**Task directions:** Begin with the line that holds "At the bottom" and repeat each line after it exactly, ending with the last line of the listing.

Provided data below:

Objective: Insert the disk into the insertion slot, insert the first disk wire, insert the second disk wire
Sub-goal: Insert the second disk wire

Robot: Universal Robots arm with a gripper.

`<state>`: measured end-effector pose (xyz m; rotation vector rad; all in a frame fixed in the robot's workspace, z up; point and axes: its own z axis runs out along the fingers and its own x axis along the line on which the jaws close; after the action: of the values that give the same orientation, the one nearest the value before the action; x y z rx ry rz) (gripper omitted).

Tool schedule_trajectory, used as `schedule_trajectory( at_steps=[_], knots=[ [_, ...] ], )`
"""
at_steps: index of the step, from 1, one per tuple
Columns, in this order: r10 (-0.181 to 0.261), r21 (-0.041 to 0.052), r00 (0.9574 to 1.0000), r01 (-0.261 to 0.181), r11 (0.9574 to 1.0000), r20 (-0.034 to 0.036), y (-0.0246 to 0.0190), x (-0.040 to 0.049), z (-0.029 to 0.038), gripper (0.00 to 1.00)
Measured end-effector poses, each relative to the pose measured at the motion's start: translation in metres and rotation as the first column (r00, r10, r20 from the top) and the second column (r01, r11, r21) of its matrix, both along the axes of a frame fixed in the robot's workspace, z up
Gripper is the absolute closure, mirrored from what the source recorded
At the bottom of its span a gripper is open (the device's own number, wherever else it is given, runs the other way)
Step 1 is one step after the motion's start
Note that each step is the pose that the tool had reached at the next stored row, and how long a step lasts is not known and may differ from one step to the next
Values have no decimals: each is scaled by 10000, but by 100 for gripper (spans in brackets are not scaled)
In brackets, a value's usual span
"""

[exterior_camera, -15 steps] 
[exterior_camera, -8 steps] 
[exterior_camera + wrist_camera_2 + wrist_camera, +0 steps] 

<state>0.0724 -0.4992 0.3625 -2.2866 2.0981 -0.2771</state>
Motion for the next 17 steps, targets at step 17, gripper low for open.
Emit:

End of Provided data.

**Written solution:**
At the bottom of its span a gripper is open (the device's own number, wherever else it is given, runs the other way)
Step 1 is one step after the motion's start
Note that each step is the pose that the tool had reached at the next stored row, and how long a step lasts is not known and may differ from one step to the next
Values have no decimals: each is scaled by 10000, but by 100 for gripper (spans in brackets are not scaled)
In brackets, a value's usual span
"""

[exterior_camera, -15 steps] 
[exterior_camera, -8 steps] 
[exterior_camera + wrist_camera_2 + wrist_camera, +0 steps] 

<state>0.0724 -0.4992 0.3625 -2.2866 2.0981 -0.2771</state>
Motion for the next 17 steps, targets at step 17, gripper low for open.
Emit:

No more output is needed.